WHAT IS REQUIRED -
Below are the records. Count the lines containing the string "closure", and reply with the number alone.

SOURCE MATERIAL section start

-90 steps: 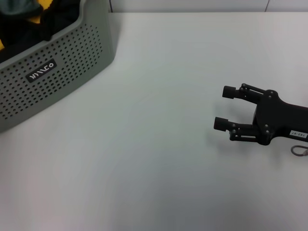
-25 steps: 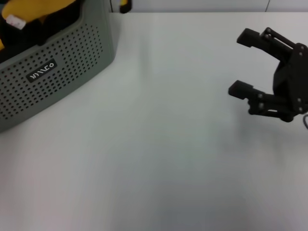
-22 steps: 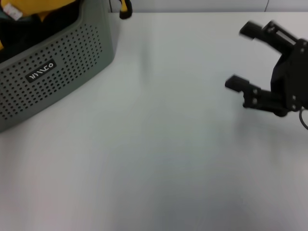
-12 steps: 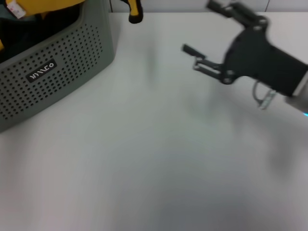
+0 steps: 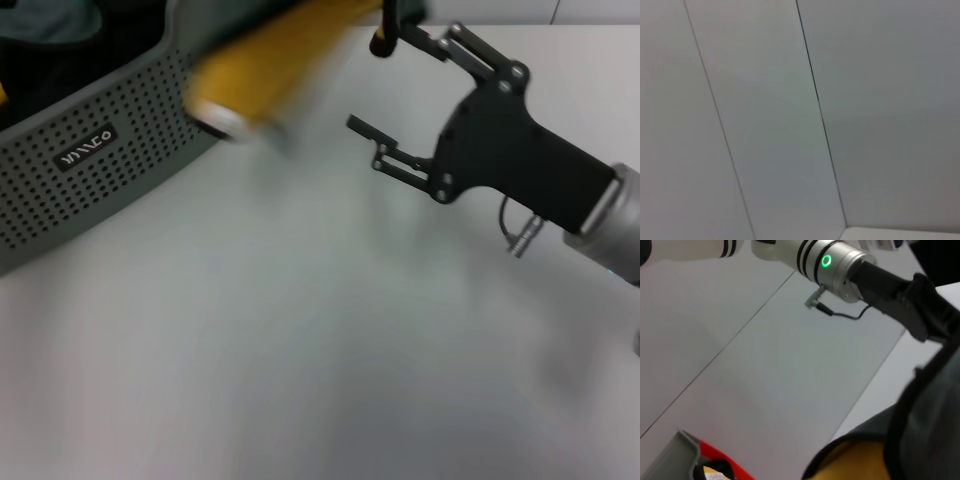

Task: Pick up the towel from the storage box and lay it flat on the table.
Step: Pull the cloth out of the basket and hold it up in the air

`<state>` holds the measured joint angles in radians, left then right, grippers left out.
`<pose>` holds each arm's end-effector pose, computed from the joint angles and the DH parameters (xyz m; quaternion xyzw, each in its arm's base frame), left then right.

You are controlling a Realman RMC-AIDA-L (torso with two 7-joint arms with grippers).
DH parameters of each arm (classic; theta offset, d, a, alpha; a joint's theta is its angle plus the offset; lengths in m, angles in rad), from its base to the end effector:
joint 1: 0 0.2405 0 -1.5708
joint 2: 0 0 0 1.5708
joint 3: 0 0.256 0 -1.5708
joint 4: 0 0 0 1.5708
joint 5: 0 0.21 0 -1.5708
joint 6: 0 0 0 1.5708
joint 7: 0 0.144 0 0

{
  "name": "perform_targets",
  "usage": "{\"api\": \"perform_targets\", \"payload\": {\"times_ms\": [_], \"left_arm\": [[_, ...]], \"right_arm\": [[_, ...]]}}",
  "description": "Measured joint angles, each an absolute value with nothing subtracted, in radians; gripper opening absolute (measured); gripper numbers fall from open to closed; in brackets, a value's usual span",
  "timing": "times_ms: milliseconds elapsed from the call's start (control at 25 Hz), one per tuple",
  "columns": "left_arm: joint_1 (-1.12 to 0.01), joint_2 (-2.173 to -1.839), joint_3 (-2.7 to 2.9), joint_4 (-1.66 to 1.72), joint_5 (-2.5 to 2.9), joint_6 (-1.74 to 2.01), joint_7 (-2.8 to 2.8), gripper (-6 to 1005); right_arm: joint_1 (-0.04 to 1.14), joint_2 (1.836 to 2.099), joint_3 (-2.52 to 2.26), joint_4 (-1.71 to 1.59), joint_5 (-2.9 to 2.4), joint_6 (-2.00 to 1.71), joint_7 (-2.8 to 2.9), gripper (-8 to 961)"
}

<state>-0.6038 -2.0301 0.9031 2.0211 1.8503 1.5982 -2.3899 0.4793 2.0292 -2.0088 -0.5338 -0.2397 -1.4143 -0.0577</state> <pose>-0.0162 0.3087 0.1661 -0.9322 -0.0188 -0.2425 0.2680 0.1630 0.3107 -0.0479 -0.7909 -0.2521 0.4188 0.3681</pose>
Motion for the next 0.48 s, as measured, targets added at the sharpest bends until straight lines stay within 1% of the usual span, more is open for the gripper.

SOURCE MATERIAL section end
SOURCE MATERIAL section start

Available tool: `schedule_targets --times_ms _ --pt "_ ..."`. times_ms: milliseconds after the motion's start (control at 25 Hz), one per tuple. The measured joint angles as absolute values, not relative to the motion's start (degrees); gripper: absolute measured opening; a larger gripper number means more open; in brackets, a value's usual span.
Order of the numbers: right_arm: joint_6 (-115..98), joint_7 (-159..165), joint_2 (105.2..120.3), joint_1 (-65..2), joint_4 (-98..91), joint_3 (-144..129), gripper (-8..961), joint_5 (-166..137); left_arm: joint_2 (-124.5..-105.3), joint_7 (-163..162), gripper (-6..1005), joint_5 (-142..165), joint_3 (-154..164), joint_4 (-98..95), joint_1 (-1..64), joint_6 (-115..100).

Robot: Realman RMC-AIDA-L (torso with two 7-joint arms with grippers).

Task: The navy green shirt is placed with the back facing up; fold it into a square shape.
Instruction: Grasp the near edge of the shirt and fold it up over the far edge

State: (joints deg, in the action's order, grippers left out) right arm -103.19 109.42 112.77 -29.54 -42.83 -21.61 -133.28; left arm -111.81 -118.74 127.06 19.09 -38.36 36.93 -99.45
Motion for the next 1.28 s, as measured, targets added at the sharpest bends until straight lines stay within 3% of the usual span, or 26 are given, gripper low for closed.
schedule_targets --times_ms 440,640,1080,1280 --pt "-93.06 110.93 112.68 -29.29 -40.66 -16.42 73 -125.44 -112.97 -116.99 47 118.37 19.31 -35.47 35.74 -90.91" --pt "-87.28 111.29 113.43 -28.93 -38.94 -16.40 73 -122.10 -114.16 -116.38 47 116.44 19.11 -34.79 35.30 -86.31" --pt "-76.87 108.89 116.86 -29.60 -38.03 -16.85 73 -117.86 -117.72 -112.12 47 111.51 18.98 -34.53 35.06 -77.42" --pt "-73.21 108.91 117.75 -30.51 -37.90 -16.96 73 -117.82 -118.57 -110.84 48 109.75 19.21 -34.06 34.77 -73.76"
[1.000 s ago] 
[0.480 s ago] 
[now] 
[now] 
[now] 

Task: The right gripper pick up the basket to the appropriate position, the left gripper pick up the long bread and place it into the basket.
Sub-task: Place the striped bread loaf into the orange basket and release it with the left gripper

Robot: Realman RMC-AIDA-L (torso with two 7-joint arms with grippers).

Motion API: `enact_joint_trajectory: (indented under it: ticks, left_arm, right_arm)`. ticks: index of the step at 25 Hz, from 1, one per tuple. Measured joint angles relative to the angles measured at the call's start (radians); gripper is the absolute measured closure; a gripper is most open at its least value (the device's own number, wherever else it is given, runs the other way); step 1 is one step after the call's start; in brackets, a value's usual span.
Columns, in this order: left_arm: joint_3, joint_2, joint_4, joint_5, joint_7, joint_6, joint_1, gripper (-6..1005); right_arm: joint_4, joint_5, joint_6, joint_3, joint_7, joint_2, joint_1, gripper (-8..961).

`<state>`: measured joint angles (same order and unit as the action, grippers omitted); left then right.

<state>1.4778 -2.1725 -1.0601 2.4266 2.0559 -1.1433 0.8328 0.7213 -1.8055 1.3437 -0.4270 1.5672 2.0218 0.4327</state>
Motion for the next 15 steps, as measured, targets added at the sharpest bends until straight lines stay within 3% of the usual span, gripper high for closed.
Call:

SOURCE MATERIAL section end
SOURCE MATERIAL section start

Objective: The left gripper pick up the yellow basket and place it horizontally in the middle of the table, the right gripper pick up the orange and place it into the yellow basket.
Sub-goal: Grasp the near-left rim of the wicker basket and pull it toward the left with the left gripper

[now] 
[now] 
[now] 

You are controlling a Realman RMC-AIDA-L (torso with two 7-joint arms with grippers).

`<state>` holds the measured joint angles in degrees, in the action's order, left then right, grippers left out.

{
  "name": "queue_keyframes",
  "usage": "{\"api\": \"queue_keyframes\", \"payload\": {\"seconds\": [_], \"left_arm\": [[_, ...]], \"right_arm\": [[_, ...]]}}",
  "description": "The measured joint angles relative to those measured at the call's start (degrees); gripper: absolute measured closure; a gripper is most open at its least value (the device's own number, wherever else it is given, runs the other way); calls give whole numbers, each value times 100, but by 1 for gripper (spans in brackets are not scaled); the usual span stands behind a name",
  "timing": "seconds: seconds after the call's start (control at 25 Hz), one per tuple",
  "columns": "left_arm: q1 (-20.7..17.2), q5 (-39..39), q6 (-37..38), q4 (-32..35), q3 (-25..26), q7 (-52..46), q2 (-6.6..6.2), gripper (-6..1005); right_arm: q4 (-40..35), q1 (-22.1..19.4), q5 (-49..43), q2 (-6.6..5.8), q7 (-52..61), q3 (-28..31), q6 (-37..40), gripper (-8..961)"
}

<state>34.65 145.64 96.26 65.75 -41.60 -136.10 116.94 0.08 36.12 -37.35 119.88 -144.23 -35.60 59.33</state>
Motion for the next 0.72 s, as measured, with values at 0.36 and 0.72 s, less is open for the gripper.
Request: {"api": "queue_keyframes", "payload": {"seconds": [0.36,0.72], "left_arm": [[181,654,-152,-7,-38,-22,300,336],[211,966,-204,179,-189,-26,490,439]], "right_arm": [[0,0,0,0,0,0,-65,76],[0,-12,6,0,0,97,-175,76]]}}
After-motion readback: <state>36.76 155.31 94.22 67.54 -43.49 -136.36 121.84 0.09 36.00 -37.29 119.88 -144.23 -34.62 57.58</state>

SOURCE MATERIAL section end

RESPONSE -
2